# [What is being asked]
All that is wanted is an exact copy of the lines below, starting at the one that contains "Find the white wire" and running to the end.

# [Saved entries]
┌──
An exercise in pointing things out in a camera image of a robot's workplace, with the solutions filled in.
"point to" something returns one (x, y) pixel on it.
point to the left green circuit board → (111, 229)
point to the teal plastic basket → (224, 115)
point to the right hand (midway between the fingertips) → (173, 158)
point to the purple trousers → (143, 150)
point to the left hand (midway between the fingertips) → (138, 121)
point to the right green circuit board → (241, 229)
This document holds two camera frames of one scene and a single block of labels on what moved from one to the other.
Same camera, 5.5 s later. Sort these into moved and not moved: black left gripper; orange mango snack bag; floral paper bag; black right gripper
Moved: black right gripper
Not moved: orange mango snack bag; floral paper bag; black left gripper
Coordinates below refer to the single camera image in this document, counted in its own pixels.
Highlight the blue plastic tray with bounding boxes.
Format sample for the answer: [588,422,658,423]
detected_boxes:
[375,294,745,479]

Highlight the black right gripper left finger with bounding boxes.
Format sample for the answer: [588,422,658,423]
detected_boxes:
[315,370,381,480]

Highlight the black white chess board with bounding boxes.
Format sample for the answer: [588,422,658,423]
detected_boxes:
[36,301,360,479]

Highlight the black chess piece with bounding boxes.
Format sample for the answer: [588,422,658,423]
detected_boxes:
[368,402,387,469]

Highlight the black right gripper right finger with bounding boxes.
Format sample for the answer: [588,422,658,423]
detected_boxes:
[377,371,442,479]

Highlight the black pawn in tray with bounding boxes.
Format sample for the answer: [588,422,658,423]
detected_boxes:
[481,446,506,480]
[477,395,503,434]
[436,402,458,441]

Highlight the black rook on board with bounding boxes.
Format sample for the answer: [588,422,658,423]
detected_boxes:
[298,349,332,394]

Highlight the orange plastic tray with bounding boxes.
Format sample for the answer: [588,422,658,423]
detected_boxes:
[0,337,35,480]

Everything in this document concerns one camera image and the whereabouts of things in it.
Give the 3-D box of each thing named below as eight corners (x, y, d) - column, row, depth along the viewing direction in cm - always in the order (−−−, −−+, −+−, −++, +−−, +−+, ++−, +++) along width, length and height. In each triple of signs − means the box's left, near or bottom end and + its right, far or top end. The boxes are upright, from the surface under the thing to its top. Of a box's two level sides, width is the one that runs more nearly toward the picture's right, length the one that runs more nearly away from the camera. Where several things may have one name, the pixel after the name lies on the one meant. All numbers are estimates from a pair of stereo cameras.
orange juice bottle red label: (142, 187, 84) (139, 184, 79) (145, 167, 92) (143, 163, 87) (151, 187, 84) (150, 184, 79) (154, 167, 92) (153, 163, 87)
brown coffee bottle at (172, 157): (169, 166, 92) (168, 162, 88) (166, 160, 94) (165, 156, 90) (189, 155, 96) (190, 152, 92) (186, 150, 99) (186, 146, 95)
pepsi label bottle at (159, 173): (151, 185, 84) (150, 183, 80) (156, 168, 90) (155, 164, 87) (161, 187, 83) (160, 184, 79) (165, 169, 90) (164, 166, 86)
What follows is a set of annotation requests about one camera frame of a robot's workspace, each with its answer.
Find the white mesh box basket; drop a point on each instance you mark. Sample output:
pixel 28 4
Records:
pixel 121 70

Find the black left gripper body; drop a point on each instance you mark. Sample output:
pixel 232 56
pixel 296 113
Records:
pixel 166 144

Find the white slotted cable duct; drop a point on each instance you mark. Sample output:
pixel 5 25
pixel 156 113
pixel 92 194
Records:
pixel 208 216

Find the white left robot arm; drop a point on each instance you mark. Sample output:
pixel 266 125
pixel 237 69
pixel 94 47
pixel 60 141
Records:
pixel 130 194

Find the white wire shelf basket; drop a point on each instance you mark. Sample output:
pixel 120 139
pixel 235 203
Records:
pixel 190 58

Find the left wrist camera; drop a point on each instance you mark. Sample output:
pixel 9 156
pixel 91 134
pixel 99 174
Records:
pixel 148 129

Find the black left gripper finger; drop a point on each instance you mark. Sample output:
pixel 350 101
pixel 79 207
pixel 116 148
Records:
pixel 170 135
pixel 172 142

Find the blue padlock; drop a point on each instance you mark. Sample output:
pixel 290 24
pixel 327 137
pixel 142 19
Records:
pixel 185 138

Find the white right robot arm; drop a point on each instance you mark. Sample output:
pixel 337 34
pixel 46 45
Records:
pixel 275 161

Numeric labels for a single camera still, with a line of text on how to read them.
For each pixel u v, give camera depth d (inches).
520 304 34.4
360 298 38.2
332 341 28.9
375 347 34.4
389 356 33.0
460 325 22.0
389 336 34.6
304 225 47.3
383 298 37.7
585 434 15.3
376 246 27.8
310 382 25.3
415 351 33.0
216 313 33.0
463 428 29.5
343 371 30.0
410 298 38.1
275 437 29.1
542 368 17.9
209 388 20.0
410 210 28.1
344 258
└──
# [Result of the exercise]
Find the white wire shelf basket; drop a point on each instance you mark. Sample output:
pixel 120 139
pixel 235 203
Records:
pixel 190 58

Find the left wrist camera; drop a point on each instance you mark. Sample output:
pixel 9 156
pixel 91 134
pixel 99 174
Records:
pixel 148 129

Find the black left gripper finger; drop a point on each instance you mark. Sample output:
pixel 350 101
pixel 79 207
pixel 116 148
Records:
pixel 170 135
pixel 172 142

Find the blue padlock; drop a point on each instance you mark. Sample output:
pixel 290 24
pixel 327 137
pixel 142 19
Records:
pixel 185 138

Find the white right robot arm; drop a point on each instance you mark. Sample output:
pixel 337 34
pixel 46 45
Records:
pixel 275 161

Numeric labels for a single camera still, with a line of text on how to read them.
For each pixel u v, give camera depth d (inches).
520 304 34.4
360 298 38.2
332 341 28.9
375 347 34.4
389 356 33.0
460 325 22.0
389 336 34.6
304 225 47.3
383 298 37.7
585 434 15.3
376 246 27.8
310 382 25.3
415 351 33.0
216 313 33.0
463 428 29.5
343 371 30.0
410 298 38.1
275 437 29.1
542 368 17.9
209 388 20.0
410 210 28.1
344 258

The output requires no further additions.